Task details: How many of the lines below include "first"? Give the number and no other words.

Supplied material:
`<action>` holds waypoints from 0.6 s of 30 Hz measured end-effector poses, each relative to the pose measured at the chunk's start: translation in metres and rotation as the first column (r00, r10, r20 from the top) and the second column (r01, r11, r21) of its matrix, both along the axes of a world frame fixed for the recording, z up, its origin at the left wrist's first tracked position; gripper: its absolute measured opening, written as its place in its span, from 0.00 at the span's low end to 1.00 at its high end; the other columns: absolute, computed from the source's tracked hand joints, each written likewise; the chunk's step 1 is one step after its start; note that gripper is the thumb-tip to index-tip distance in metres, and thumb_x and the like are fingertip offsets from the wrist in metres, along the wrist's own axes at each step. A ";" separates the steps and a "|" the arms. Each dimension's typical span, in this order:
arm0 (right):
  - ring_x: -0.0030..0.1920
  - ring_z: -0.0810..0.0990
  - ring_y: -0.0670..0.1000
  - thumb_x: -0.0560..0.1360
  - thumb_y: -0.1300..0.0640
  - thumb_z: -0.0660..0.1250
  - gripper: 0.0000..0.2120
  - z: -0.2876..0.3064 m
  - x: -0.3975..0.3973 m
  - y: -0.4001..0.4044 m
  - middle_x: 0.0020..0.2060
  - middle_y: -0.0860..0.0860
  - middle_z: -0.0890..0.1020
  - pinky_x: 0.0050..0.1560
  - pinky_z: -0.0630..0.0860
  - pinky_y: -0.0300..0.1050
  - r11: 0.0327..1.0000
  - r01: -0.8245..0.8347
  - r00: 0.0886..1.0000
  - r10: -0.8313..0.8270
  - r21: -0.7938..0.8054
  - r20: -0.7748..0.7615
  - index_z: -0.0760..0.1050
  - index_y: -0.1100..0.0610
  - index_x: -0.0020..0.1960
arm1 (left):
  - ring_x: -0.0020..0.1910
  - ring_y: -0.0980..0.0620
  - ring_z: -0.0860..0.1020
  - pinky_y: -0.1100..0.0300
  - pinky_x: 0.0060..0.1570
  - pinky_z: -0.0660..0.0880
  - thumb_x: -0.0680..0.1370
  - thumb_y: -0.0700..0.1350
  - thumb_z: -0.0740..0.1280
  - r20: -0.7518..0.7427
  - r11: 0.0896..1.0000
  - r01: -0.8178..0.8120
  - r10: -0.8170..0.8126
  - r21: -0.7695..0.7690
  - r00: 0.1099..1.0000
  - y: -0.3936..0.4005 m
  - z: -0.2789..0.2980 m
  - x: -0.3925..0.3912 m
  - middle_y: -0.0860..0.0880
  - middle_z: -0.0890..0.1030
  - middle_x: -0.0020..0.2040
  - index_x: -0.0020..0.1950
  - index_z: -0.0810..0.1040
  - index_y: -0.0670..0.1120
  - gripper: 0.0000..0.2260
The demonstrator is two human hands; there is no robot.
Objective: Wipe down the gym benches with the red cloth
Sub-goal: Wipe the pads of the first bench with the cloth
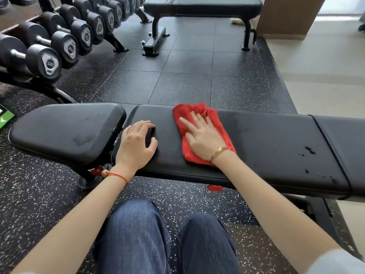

Reply: 2